▸ **Exercise instructions**: Pull every line containing "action" from the data.
==========
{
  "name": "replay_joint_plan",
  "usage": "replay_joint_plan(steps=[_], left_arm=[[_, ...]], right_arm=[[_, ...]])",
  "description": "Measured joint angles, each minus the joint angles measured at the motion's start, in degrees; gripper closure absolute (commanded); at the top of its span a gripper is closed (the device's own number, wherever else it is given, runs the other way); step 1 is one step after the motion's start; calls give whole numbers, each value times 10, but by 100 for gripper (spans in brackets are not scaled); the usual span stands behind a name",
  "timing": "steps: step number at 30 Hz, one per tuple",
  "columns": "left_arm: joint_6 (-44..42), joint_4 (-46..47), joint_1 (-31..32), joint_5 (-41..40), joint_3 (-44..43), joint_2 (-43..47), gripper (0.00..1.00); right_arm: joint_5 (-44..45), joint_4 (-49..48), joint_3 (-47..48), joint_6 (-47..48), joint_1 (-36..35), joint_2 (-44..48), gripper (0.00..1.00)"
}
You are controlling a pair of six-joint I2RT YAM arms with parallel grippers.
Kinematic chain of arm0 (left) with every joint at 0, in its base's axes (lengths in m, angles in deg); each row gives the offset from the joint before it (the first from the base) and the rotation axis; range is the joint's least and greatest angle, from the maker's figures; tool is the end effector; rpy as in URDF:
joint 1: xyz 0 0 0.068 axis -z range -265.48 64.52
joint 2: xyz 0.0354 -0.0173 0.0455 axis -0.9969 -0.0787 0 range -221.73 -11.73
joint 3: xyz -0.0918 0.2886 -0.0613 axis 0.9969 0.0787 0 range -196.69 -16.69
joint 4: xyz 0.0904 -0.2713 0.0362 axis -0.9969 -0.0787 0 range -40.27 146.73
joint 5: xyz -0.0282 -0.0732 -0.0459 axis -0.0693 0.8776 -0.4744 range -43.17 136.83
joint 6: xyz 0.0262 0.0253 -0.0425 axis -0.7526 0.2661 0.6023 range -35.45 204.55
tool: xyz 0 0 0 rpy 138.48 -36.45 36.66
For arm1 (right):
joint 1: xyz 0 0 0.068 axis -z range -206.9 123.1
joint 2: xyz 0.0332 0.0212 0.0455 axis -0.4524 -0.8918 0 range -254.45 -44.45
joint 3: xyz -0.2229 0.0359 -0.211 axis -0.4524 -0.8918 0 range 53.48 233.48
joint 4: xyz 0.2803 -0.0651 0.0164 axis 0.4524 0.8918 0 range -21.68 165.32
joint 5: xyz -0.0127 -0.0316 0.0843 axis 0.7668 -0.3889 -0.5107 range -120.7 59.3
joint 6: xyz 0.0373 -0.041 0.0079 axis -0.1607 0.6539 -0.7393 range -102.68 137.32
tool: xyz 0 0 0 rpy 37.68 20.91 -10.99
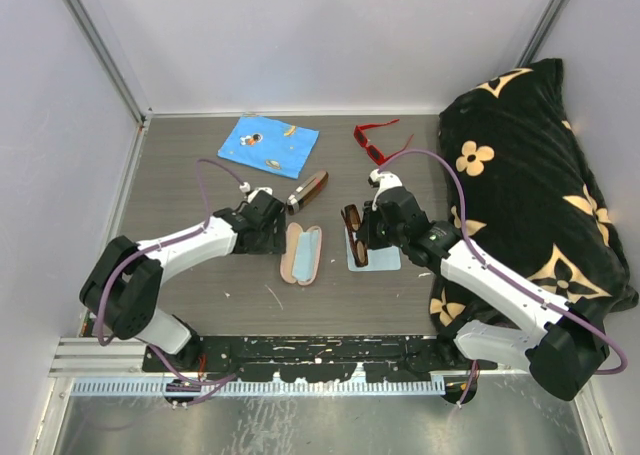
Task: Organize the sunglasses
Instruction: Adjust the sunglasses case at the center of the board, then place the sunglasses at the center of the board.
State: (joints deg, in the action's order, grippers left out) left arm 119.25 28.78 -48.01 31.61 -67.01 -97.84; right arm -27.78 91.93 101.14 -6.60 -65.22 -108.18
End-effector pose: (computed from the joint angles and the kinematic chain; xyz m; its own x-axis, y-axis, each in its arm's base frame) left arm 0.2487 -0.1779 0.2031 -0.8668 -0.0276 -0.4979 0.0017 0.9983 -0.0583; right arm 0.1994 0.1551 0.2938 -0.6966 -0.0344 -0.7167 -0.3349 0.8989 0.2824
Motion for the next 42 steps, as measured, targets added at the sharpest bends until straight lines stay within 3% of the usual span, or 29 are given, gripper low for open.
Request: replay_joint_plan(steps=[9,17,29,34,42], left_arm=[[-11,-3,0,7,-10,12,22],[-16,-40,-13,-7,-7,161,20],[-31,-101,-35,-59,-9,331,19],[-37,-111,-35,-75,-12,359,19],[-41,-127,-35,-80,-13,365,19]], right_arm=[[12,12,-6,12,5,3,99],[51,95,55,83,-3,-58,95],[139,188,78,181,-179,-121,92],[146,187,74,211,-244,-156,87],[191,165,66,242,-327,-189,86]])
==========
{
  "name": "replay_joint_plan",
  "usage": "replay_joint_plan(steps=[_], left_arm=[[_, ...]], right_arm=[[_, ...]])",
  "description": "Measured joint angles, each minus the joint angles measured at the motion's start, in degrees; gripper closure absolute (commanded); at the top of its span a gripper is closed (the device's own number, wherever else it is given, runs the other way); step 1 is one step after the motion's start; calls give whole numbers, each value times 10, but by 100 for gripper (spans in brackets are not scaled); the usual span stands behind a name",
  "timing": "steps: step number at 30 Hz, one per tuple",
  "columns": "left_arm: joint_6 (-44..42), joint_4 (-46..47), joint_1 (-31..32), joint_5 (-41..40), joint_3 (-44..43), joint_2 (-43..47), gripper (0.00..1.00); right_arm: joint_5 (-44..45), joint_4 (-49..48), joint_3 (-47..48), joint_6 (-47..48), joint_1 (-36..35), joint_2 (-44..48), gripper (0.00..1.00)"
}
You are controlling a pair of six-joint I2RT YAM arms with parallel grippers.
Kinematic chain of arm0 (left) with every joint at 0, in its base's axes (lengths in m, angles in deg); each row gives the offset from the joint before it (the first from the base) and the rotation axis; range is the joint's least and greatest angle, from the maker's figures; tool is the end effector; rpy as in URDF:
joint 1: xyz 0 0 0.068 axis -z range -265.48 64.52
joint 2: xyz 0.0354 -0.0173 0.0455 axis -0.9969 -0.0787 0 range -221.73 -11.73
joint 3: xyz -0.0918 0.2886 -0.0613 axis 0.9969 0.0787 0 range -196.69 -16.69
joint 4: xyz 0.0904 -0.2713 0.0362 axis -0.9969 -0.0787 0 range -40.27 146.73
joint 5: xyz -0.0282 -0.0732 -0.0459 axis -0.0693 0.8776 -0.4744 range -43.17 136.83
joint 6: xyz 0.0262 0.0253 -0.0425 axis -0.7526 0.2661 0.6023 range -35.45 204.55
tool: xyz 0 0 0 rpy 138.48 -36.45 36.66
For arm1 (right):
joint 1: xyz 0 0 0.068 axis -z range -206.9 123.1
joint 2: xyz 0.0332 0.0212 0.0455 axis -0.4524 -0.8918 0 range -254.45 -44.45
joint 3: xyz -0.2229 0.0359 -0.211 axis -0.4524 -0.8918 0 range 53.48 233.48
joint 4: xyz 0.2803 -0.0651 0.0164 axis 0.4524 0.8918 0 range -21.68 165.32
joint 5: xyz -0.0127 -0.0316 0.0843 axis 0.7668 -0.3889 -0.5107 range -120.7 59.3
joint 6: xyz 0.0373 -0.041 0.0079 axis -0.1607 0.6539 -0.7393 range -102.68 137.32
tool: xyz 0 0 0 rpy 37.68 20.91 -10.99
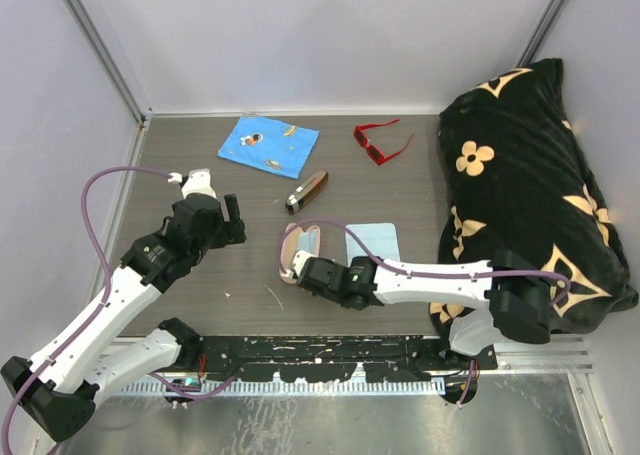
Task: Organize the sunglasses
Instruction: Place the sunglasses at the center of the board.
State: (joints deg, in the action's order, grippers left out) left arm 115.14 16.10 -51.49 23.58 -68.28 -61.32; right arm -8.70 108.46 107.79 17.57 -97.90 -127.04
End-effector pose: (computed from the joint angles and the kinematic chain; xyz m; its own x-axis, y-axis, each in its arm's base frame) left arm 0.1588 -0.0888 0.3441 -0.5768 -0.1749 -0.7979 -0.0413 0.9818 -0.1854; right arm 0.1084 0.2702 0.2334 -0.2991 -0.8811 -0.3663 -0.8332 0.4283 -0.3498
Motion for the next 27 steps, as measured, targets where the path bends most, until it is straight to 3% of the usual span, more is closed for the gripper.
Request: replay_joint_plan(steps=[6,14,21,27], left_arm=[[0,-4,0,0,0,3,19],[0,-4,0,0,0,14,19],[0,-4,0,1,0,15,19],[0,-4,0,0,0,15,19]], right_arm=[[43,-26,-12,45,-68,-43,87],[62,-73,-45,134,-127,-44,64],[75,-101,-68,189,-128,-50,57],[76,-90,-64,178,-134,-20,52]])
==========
▸ **Solution**:
State: (joints deg, in the action's order, grippers left out) left arm 119.25 28.78 -48.01 31.61 -67.01 -97.84; right arm -27.78 91.93 101.14 -6.60 -65.22 -108.18
State: (joints deg, in the action's order, grippers left out) left arm 115.14 16.10 -51.49 23.58 -68.28 -61.32; right arm -8.70 108.46 107.79 17.57 -97.90 -127.04

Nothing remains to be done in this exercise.